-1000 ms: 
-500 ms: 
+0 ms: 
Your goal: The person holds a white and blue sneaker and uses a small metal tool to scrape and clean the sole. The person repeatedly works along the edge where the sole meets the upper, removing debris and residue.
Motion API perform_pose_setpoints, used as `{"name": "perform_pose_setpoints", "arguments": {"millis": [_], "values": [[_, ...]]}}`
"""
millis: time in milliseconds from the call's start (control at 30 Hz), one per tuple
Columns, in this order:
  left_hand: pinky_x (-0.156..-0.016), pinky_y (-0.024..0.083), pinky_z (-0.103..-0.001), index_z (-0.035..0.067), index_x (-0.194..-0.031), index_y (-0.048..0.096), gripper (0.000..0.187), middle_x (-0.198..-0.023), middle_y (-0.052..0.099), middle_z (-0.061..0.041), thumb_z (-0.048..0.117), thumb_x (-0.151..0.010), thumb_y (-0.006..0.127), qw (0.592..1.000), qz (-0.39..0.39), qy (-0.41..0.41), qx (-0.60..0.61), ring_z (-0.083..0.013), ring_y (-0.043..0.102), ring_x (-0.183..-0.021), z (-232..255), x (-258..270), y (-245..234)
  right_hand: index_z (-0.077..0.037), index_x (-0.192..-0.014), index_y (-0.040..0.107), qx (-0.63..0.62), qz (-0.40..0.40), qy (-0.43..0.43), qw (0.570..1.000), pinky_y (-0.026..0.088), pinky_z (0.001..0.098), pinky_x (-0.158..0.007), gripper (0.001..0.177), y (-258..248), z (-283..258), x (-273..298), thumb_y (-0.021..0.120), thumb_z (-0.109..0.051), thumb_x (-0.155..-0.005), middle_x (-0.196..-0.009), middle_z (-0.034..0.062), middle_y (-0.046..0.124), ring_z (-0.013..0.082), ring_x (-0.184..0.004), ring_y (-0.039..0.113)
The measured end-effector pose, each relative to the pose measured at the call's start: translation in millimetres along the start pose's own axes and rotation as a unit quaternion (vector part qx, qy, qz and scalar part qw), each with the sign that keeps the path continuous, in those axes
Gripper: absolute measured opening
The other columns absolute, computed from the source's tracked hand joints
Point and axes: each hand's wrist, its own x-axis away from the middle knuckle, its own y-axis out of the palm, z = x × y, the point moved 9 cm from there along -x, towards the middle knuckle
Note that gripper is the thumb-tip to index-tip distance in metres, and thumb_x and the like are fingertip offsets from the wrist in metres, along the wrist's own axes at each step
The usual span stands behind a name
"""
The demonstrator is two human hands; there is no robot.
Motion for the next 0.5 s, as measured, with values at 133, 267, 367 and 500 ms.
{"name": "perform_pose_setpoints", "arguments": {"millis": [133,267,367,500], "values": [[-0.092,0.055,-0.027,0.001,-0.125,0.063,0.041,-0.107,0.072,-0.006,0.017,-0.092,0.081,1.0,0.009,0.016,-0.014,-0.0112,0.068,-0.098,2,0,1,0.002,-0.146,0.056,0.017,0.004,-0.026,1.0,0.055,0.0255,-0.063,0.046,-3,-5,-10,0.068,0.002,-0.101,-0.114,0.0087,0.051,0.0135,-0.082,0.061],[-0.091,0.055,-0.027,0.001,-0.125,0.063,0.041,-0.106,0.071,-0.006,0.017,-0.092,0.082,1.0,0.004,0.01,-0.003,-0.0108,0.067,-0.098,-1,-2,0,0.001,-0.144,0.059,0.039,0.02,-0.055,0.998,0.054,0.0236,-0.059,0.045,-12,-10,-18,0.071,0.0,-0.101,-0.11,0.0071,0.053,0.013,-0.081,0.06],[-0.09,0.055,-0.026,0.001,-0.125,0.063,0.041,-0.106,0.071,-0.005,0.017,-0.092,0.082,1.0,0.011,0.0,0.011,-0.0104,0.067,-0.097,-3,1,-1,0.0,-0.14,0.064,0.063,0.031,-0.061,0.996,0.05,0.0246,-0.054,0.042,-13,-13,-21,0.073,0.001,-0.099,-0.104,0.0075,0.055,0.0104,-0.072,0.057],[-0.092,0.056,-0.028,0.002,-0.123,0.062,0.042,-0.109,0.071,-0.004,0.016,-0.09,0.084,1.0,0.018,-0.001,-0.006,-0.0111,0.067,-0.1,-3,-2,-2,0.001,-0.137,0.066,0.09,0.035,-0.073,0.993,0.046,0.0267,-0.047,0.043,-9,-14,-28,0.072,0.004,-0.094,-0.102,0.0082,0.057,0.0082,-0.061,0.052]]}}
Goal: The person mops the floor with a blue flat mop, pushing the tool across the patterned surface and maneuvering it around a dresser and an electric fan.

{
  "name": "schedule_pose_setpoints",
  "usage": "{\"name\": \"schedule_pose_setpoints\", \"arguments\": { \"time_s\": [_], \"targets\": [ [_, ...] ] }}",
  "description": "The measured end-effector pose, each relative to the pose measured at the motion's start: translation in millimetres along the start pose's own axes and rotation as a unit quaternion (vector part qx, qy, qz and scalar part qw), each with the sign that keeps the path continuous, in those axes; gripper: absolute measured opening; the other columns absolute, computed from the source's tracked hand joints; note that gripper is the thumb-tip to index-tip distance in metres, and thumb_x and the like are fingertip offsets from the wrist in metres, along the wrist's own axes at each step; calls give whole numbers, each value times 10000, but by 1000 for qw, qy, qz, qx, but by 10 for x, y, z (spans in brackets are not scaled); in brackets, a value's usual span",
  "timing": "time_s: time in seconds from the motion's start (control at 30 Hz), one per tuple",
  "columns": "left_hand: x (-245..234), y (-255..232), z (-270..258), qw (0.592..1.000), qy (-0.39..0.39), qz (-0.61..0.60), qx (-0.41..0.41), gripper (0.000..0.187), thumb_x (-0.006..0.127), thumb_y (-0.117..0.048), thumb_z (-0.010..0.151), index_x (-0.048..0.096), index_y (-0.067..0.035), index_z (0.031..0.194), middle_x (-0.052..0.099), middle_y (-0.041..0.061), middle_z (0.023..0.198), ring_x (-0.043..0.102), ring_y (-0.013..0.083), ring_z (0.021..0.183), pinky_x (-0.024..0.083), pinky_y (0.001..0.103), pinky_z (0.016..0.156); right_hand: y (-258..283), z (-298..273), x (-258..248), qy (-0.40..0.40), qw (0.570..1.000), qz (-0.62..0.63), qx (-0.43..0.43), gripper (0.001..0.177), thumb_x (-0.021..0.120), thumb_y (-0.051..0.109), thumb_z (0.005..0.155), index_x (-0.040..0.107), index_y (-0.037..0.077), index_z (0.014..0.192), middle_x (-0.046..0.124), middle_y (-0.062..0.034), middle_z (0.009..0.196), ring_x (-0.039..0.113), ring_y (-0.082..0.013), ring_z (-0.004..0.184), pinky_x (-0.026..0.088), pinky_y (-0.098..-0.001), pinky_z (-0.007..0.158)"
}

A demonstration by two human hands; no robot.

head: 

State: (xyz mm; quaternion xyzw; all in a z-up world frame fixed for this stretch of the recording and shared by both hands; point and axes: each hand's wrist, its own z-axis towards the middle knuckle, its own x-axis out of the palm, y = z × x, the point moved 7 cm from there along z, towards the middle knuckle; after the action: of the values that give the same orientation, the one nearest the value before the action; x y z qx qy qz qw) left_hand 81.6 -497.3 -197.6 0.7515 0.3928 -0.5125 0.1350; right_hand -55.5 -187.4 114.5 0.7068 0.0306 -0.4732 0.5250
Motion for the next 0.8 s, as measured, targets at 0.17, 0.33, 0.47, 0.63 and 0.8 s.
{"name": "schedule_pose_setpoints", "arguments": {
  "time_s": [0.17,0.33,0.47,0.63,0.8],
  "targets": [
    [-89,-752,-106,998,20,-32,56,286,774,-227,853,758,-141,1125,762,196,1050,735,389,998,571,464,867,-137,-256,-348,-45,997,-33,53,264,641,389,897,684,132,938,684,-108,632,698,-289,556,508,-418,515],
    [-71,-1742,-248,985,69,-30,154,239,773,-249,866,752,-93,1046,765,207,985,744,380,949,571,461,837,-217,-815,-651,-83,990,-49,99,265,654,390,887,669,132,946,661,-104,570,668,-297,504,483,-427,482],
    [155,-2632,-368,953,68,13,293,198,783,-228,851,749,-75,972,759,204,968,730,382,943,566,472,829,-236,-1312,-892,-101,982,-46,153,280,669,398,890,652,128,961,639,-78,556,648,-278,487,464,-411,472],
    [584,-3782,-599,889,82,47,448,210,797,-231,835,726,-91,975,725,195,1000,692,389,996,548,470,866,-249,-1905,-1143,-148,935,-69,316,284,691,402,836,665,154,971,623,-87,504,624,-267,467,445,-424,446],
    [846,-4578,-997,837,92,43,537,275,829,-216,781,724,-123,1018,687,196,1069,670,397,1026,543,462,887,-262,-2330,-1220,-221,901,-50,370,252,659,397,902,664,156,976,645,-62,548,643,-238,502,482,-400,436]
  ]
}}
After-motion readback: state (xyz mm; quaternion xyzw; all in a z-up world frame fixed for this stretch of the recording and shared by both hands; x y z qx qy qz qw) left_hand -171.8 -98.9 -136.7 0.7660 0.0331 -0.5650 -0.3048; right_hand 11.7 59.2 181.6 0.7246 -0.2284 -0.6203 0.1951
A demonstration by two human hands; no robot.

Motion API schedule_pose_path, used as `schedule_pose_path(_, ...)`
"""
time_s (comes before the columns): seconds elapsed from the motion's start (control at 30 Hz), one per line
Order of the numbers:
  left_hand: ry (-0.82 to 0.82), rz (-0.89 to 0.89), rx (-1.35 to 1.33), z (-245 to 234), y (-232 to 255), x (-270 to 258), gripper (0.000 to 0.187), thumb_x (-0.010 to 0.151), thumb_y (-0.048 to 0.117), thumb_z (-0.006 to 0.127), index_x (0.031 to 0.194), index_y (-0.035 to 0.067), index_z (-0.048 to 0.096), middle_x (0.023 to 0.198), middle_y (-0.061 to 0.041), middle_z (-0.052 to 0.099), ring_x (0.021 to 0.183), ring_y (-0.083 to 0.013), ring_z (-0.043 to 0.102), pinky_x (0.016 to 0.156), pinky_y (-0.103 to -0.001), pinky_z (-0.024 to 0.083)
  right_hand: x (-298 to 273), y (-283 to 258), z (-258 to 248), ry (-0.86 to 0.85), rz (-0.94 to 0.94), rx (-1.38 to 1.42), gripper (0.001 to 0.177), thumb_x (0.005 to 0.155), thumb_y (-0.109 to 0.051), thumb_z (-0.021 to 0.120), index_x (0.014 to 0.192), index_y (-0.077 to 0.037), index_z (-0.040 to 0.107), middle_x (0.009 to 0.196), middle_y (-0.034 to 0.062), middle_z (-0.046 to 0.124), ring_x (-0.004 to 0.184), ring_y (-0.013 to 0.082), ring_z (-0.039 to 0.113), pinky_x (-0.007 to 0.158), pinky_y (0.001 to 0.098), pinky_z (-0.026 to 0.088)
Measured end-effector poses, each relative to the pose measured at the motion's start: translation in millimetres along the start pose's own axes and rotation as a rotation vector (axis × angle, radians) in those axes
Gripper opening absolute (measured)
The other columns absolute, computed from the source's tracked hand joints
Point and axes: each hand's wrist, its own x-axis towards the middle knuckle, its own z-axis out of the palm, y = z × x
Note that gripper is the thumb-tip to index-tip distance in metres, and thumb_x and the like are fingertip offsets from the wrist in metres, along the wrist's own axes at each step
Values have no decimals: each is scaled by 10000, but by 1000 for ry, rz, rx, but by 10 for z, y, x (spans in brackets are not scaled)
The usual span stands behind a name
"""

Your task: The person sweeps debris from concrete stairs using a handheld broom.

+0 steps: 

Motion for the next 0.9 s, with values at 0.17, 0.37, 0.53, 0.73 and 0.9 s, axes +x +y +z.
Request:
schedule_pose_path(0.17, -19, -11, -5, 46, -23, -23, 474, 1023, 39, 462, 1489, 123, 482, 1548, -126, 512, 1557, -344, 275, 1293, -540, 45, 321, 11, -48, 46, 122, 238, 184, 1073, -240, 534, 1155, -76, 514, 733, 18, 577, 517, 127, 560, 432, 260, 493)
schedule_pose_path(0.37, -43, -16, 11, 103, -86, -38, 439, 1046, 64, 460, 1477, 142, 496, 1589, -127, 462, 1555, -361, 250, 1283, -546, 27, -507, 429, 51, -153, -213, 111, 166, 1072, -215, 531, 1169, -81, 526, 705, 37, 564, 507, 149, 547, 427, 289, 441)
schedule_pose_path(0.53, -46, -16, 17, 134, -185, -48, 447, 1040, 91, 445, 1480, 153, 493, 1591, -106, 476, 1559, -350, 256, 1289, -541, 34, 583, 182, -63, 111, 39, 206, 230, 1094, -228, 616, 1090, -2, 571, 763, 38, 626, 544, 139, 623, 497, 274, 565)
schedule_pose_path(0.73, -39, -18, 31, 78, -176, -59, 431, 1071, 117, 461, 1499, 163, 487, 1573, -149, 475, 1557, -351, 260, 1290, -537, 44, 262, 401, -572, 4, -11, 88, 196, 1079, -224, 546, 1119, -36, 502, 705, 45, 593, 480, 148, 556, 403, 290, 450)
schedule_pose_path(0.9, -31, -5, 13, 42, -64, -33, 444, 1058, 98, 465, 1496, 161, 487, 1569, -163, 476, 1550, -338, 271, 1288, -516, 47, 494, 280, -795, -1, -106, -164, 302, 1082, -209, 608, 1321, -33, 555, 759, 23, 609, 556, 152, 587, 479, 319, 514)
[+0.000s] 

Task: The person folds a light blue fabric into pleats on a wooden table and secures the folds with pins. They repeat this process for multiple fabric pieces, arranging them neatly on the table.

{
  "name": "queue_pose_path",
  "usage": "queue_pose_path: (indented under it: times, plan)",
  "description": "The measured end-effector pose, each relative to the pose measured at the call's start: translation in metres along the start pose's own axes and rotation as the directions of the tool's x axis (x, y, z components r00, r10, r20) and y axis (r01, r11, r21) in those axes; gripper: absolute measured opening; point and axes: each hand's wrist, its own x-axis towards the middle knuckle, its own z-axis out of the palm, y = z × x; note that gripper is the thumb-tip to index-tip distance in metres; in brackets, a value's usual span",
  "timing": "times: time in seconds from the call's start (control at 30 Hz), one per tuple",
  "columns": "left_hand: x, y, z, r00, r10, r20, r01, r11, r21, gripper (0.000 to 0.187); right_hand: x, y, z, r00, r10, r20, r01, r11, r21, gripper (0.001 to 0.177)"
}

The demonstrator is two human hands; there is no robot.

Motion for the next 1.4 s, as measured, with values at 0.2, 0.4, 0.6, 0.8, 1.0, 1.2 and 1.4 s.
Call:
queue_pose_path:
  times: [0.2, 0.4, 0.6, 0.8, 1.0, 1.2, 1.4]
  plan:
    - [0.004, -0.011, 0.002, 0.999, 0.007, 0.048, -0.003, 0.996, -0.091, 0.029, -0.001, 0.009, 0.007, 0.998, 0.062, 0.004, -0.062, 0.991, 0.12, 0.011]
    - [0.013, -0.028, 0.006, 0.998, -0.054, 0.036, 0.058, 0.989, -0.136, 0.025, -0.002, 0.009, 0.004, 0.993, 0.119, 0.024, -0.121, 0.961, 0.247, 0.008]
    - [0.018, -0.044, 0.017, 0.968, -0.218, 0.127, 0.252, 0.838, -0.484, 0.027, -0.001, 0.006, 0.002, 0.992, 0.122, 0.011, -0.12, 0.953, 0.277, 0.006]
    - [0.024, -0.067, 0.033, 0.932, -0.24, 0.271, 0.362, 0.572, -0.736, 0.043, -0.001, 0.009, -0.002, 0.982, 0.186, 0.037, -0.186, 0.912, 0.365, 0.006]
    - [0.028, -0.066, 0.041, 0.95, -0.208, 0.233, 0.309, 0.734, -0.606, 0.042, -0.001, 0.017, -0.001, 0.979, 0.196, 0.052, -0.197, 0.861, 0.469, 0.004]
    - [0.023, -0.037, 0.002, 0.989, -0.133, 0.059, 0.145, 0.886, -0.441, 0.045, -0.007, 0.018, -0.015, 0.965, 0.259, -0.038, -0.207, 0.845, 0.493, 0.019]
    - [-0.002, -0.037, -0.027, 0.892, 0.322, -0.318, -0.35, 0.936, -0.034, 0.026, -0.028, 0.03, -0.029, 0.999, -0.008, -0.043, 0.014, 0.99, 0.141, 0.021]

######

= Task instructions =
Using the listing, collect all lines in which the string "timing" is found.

= Solution for this problem =
  "timing": "time_s: time in seconds from the motion's start (control at 30 Hz), one per tuple",
  "timing": "times: time in seconds from the call's start (control at 30 Hz), one per tuple",

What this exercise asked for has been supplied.